EXERCISE REQUIREMENTS:
Report every line below that carries the word "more".

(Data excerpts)
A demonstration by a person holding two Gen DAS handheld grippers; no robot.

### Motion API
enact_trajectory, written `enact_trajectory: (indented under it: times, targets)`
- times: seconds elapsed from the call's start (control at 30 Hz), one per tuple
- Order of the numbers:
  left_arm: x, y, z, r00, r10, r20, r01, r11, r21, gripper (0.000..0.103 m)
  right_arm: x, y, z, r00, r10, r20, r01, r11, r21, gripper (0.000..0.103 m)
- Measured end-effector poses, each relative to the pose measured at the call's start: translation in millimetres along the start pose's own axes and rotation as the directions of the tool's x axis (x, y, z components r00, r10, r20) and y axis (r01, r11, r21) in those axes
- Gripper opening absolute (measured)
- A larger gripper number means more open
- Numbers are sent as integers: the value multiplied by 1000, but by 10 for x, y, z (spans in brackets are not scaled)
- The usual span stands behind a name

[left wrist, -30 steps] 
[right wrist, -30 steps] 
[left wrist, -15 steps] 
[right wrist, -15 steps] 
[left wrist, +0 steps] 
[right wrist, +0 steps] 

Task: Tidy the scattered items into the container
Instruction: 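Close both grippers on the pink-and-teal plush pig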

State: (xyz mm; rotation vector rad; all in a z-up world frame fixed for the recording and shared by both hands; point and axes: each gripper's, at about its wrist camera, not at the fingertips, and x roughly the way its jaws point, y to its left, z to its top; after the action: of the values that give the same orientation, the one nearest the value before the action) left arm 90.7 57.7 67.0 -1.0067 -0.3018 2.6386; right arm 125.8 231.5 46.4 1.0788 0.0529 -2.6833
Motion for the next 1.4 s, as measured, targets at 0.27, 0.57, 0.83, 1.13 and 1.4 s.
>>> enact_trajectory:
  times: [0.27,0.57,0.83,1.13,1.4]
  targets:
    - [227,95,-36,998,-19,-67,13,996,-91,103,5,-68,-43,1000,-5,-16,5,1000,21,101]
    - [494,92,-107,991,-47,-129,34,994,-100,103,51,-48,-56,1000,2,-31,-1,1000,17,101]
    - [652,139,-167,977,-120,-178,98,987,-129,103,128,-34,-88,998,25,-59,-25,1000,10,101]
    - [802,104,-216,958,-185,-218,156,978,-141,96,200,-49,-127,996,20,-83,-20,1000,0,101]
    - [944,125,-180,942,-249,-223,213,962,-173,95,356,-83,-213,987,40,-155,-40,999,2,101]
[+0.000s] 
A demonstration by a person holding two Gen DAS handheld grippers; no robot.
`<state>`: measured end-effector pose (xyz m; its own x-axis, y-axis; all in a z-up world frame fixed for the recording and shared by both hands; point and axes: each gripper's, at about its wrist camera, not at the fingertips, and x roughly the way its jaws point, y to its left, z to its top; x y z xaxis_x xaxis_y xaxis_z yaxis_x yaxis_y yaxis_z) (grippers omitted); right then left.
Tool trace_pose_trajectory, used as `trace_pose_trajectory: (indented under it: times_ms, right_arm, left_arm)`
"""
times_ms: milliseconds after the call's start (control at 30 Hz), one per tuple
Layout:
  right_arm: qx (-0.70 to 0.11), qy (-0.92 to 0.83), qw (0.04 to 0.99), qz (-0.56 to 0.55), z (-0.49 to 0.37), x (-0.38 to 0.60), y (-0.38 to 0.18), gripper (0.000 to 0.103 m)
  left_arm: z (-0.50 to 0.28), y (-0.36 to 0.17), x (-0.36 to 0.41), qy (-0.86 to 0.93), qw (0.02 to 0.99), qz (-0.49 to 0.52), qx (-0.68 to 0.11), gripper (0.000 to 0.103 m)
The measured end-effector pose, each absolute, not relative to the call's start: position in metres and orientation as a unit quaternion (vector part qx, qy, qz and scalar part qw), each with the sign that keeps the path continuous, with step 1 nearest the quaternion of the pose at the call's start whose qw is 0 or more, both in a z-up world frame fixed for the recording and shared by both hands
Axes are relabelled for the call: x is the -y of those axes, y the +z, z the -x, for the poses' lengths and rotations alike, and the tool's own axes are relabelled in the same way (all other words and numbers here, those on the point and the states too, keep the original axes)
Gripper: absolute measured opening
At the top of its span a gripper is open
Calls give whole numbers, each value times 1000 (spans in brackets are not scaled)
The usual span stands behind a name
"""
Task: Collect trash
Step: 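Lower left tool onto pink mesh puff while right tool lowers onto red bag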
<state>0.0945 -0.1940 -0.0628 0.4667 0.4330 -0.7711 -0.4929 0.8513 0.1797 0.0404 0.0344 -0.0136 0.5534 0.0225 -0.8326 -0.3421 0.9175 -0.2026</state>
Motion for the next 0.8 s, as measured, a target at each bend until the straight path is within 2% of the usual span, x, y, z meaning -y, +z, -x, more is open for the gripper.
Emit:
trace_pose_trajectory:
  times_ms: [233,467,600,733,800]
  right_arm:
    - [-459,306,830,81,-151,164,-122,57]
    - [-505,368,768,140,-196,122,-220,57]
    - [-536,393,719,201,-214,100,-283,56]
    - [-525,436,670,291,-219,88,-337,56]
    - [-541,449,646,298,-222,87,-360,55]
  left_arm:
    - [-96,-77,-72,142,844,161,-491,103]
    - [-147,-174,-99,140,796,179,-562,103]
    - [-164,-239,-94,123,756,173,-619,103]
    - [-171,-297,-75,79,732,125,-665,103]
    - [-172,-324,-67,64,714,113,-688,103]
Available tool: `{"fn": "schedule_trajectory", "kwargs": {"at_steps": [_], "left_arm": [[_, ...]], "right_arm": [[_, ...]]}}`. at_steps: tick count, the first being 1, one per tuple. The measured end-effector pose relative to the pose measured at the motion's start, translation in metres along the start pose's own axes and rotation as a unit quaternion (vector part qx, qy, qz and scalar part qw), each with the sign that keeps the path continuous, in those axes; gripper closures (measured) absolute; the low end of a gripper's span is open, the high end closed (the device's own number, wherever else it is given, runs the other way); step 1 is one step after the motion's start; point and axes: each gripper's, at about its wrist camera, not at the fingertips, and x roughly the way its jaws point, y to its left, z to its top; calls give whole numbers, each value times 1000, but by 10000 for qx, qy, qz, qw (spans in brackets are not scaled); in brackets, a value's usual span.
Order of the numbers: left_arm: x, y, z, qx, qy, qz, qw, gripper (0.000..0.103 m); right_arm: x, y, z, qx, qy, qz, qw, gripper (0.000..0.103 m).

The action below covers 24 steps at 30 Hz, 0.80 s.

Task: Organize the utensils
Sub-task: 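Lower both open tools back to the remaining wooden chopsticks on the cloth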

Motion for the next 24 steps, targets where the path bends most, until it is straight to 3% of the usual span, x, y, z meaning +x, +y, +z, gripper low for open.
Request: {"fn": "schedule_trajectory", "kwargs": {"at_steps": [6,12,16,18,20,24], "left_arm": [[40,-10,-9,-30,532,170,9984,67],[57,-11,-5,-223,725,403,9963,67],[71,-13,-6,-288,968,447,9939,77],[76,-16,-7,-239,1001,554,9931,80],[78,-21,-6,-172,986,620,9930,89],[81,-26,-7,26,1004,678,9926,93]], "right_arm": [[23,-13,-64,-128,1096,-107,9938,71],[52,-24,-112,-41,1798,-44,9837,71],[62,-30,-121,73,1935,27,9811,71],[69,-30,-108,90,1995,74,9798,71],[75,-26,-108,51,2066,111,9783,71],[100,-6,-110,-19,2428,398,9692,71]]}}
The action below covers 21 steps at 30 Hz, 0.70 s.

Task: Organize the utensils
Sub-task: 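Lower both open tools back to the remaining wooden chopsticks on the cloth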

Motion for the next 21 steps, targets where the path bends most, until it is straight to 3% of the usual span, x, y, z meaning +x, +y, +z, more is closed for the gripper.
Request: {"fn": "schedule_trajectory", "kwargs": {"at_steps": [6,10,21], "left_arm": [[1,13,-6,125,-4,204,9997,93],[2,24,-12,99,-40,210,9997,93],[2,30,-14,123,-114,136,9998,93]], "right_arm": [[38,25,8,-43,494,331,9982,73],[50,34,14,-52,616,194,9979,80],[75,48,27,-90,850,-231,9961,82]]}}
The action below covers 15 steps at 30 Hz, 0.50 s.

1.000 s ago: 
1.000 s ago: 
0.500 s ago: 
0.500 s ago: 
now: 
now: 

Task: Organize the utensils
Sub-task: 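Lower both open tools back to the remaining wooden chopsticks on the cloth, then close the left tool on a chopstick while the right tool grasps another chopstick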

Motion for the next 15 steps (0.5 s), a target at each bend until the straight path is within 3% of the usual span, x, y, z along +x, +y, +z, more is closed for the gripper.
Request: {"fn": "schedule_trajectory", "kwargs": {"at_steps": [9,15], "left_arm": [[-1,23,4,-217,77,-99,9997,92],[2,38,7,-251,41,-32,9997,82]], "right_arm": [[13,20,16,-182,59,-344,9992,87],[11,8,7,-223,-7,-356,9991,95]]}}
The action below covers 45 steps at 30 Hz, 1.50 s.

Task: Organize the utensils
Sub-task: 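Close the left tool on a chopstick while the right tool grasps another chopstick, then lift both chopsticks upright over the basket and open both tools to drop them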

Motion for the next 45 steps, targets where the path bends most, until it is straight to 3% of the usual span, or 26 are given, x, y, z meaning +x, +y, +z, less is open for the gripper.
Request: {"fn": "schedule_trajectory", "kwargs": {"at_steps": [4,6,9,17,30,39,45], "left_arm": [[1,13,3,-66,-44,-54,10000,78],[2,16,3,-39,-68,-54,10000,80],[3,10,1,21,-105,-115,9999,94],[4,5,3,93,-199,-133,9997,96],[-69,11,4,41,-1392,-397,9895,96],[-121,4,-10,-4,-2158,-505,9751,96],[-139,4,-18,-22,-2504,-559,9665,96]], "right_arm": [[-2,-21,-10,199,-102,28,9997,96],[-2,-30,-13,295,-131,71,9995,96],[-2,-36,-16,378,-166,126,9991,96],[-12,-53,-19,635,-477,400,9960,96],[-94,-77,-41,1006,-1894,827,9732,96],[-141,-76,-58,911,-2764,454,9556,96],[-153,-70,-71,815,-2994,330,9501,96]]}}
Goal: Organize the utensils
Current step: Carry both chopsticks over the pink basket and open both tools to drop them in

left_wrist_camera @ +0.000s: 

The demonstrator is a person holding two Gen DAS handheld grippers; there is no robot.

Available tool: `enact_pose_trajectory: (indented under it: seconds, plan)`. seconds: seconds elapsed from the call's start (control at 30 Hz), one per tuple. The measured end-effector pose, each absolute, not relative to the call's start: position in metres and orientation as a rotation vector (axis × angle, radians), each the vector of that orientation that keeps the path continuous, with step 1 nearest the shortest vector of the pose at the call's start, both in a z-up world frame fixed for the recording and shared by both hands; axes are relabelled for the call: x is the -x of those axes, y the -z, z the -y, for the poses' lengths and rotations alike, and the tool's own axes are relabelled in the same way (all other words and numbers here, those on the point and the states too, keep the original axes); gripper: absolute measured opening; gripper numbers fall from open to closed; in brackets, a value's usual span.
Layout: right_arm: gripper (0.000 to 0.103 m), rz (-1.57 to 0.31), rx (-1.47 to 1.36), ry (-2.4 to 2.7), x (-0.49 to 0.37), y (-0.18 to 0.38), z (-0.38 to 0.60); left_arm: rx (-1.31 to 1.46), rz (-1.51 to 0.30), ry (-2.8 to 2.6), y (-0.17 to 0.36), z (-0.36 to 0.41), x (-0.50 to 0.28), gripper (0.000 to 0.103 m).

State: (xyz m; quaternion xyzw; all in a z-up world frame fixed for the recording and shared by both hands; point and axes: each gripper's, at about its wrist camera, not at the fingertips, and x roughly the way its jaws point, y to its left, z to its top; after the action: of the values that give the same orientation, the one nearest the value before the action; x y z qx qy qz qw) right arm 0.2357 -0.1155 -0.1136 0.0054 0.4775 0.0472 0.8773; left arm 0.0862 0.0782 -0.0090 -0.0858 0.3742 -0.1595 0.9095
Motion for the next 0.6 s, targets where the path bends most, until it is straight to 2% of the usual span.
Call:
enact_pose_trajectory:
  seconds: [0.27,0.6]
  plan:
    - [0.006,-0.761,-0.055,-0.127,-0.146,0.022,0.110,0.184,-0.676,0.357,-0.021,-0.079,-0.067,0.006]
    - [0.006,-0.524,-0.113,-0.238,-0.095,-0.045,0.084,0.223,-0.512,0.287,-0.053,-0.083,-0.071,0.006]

EXERCISE RESPONSE:
- A larger gripper number means more open
The measured end-effector pose, each absolute, not relative to the call's start: position in metres and orientation as a unit quaternion (vector part qx, qy, qz and scalar part qw), each with the sign that keeps the path continuous, with step 1 nearest the quaternion of the pose at the call's start whose qw is 0 or more, both in a z-up world frame fixed for the recording and shared by both hands
Motion for the next 0.8 s, as measured, a target at each bend until the straight path is within 2% of the usual span, x, y, z meaning -y, +z, -x, more is open for the gripper.
Motion for the next 21 steps, targets where the path bends most, until it is straight to 3% of the usual span, x, y, z meaning +x, +y, +z, more is closed for the gripper.
Motion for the next 15 steps (0.5 s), a target at each bend until the straight path is within 3% of the usual span, x, y, z along +x, +y, +z, more is closed for the gripper.

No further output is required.